Elerson Smith

No. 58, 94, 52
- Position: Defensive end

Personal information
- Born: July 17, 1998 (age 28) Minneapolis, Minnesota, U.S.
- Listed height: 6 ft 6 in (1.98 m)
- Listed weight: 255 lb (116 kg)

Career information
- High school: Minneapolis South
- College: Northern Iowa (2016–2020)
- NFL draft: 2021: 4th round, 116th overall pick

Career history
- New York Giants (2021–2022); New York Jets (2023)*; Las Vegas Raiders (2023–2024)*; Cleveland Browns (2024);
- * Offseason or practice squad member only

Awards and highlights
- First-team All-MVFC (2020);

Career NFL statistics
- Total tackles: 13
- Forced fumbles: 1
- Stats at Pro Football Reference

= Elerson Smith =

American football player (born 1998)

Elerson G. Smith (born July 17, 1998) is an American former professional football player who was a defensive end in the National Football League (NFL). He played in the league for the New York Giants, New York Jets, Las Vegas Raiders and Cleveland Browns. He played college football for the Northern Iowa Panthers and was selected by the Giants in the fourth round of the 2021 NFL draft.

==Early life==
Smith was born and grew up in Minneapolis, Minnesota, and attended Minneapolis South High School. He also lettered in track and field, wrestling and basketball.

==College career==
Smith redshirted his true freshman season and did not play in any games as a redshirt freshman. He started seeing playing time as a redshirt sophomore and finished the season with 19 tackles, 10.5 tackles for loss, 7.5 sacks, and a forced fumble. Smith was named first-team All-Missouri Valley Football Conference and a first-team FCS All-American by the AFCA after recording 63 total tackles, 14 sacks, 21.5 tackles for loss and five forced fumbles. Smith was named the Preseason Defensive Player of the Year before announcing that he would forgo his redshirt senior season, which was to be played in the spring due to Covid-19, and prepare for the 2021 NFL draft. Smith played in the 2021 Senior Bowl.

==Professional career==

Pre-draft measurables
| Height | Weight | Arm length | Hand span | 40-yard dash | 10-yard split | 20-yard split | 20-yard shuttle | Three-cone drill | Vertical jump | Broad jump | Bench press |
| 6 ft 6+1⁄4 in (1.99 m) | 252 lb (114 kg) | 34 in (0.86 m) | 10+1⁄4 in (0.26 m) | 4.75 s | 1.60 s | 2.76 s | 4.39 s | 7.11 s | 41.5 in (1.05 m) | 10 ft 7 in (3.23 m) | 26 reps |
All values from Pro Day

=== New York Giants ===
Smith was selected in the fourth round with the 116th overall pick of the 2021 NFL draft by the New York Giants. Smith signed his four-year rookie contract with the Giants on May 25, 2021. He was placed on injured reserve on September 1, to start the season. On November 6, Smith was activated from injured reserve. On January 5, 2022, Smith was placed on injured reserve with a neck injury.

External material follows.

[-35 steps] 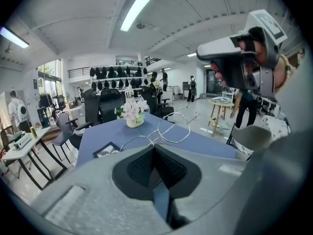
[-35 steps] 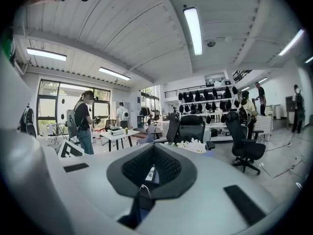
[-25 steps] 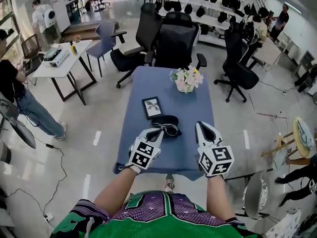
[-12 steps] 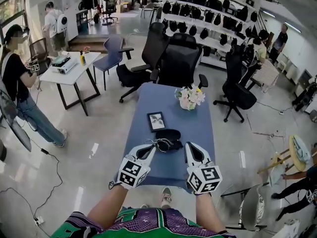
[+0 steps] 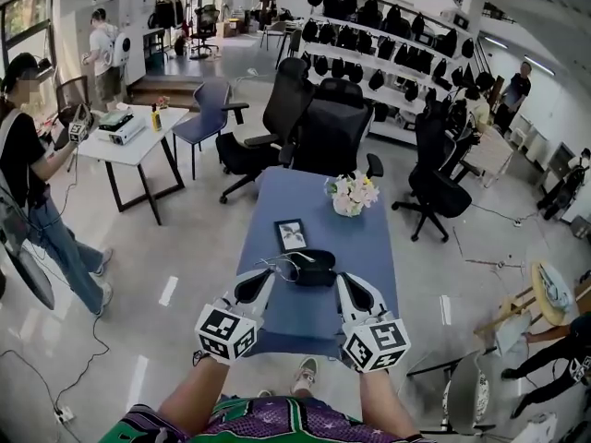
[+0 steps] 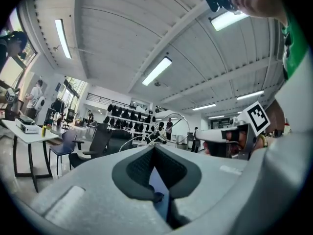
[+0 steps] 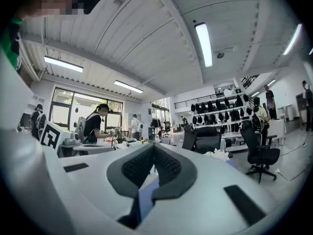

On August 31, 2022, Smith was placed on injured reserve. He was activated from injured reserve on October 29. He was placed back on injured reserve on December 16.

On July 25, 2023, Smith was waived by the Giants.

=== New York Jets ===
On October 11, 2023, Smith was signed to the practice squad of the New York Jets . He was released on November 1.

===Las Vegas Raiders===
On November 22, 2023, Smith was signed to the Las Vegas Raiders practice squad. He signed a reserve/future contract on January 8, 2024. Smith was waived/injured by the team on August 27.

===Cleveland Browns===
On September 25, 2024, Smith was signed to the Cleveland Browns practice squad. He was promoted to the active roster on November 16. He was waived on November 27, and re-signed to the practice squad. He signed a reserve/future contract with Cleveland on January 6, 2025. On July 16, Smith retired from professional football.